劣後ローン、中小企業のピンチ救う命綱に…コロナ長期化で利用拡大

コロナ禍で財務状況が悪化した中小企業などを支援するため、政府系金融機関が設けた「資本性劣後ローン」の融資制度を利用する動きが広がっている。政府系金融機関が資金繰りを助けることで、民間金融機関が中小企業への融資をしやすくなる「呼び水効果」を狙っており、打撃を受けた中小企業の命綱となっている。 【写真】1円玉を500枚持ち込んでも預金額は「0円」…手数料の仕組み

◇売り上げ減

(写真:読売新聞)

 東京・赤坂や銀座などに店舗を構える中国料理レストラン「赤坂璃宮(りきゅう)」。緊急事態宣言の解除を受け、客足は戻りつつあるが、先行きの不安は拭えないままだ。蓄積されたコロナ禍のダメージは大きい。

 店舗を運営する「タン企画」(東京都)の岩渕彦彬(ひこあき)会長(78)は「緊急事態宣言中には、売り上げがコロナ禍前の1割程度まで落ちた月もあった」と振り返る。

 昨年、コロナ禍に直面したタン企画はまず、従業員約40人の雇用も守るため、地元の城南信用金庫から融資を受けた。ただ、借金の増加で財務状況は悪化し、信用力が重視される「フカヒレ」など高級食材の仕入れに支障が生じる恐れが生じた。

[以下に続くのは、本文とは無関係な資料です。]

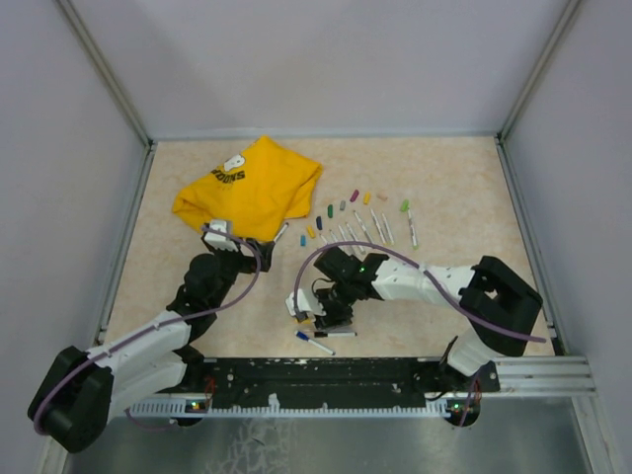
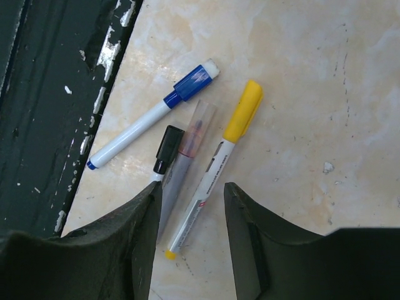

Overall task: Open the pen caps
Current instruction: Pick up the pen from the center of the board.

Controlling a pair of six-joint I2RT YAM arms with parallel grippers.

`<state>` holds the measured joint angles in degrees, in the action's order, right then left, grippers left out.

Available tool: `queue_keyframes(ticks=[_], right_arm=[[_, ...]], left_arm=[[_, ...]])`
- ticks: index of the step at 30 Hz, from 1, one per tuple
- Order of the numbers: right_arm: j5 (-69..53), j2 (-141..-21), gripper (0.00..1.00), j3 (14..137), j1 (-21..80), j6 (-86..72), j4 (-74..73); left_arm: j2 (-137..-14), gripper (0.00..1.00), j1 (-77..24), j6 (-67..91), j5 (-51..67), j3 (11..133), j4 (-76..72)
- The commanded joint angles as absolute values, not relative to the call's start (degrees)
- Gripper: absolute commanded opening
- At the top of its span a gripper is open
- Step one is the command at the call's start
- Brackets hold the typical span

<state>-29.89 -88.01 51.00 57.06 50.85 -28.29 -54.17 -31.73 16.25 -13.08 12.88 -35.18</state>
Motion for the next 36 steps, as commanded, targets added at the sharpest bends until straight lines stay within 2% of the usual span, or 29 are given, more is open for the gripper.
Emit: queue_keyframes(ticks=[1,13,36], right_arm=[[-26.8,-88.9,0.44,52.8,57.9,48.9,-25.5],[-25.3,-90.9,0.34,53.6,58.0,45.5,-24.1],[-20.0,-93.2,0.28,54.7,57.9,42.2,-22.5]], left_arm=[[-52.8,1.00,-31.4,16.6,-12.7,11.9,-37.3],[-52.3,1.00,-31.4,16.6,-12.8,11.4,-37.6],[-51.7,1.00,-31.4,16.7,-12.8,11.0,-37.9]])
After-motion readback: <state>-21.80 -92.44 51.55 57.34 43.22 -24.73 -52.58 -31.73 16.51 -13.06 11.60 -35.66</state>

 ピンチを救ったのが劣後ローンだ。日本政策金融公庫と劣後ローンの融資交渉を始め、今年1月に1億円を借り入れた。

◇呼び水効果

 借金が膨らんだ企業に対し、金融機関は貸し倒れリスクを警戒して追加融資には慎重になる。大企業であれば新株を発行して自己資本を増強することも可能だが、中小企業の場合は引受先を探すことが難しい。

 現実的な選択肢となるのが劣後ローンによる資金調達だ。劣後ローンは借金ながら自己資本と見なすことが可能で、大企業の増資に似た効果を持つ。タン企画の場合も、劣後ローンにより資本が増強され、城南信金がタン企画への追加の融資を実行した。

 日本公庫は劣後ローンの役割について「民間金融機関による融資の『呼び水』」(広報担当者)と説明する。タン企画のケースは日本公庫が想定する典型例だ。

 政府系金融機関による新型コロナ対応の中小企業向け劣後ローン制度は昨年8月に始まり、日本公庫のほか商工組合中央金庫も担当している。

 限度額は10億円、期間は最大20年で元本は融資の終了時に一括返済する仕組みだ。金利の支払いは最初の3年目までは年0・5%で、4年目以降は最終利益が黒字であれば引き上げ、赤字ならば据え置きとなる。日本公庫の融資決定実績は、8月末までに計3847先、計5759億円となった。

◇過剰債務

 コロナ禍の長期化により、借金が膨らむ一方で、手持ち資金が細る企業が増え続けている。今後も劣後ローンの利用は拡大しそうだ。

 財務省がまとめた21年4~6月の法人企業統計によると、資本金1000万円以上1億円未満の企業(金融・保険業を除く)の借入金総額は約184兆円。1年前より10・6%も増えていた。東京商工リサーチが8月上旬に行った調査では、「過剰債務」と回答した中小企業は35・7%と大企業の16・7%を20ポイント近く上回った。

 経済活動の正常化が今後進むとしても、これまでに蓄積された過剰債務が原因で資金調達ができなければ、中小企業の経営再建はおぼつかなくなる。東京商工リサーチの友田信男・情報本部長は「短期的な業績回復が見通せない中小企業にとって劣後ローンを利用する効果は大きい」と話している。

 ◆資本性劣後ローン=企業が倒産した場合に返済する順位が低い借り入れ。借入金は株式発行で調達した自己資本と同等と見なすことが可能で、企業の財務改善につながる。一方、金融機関にとっては通常より貸出金を回収できなくなる危険性が高い融資となるため、一般的に金利は高めに設定される。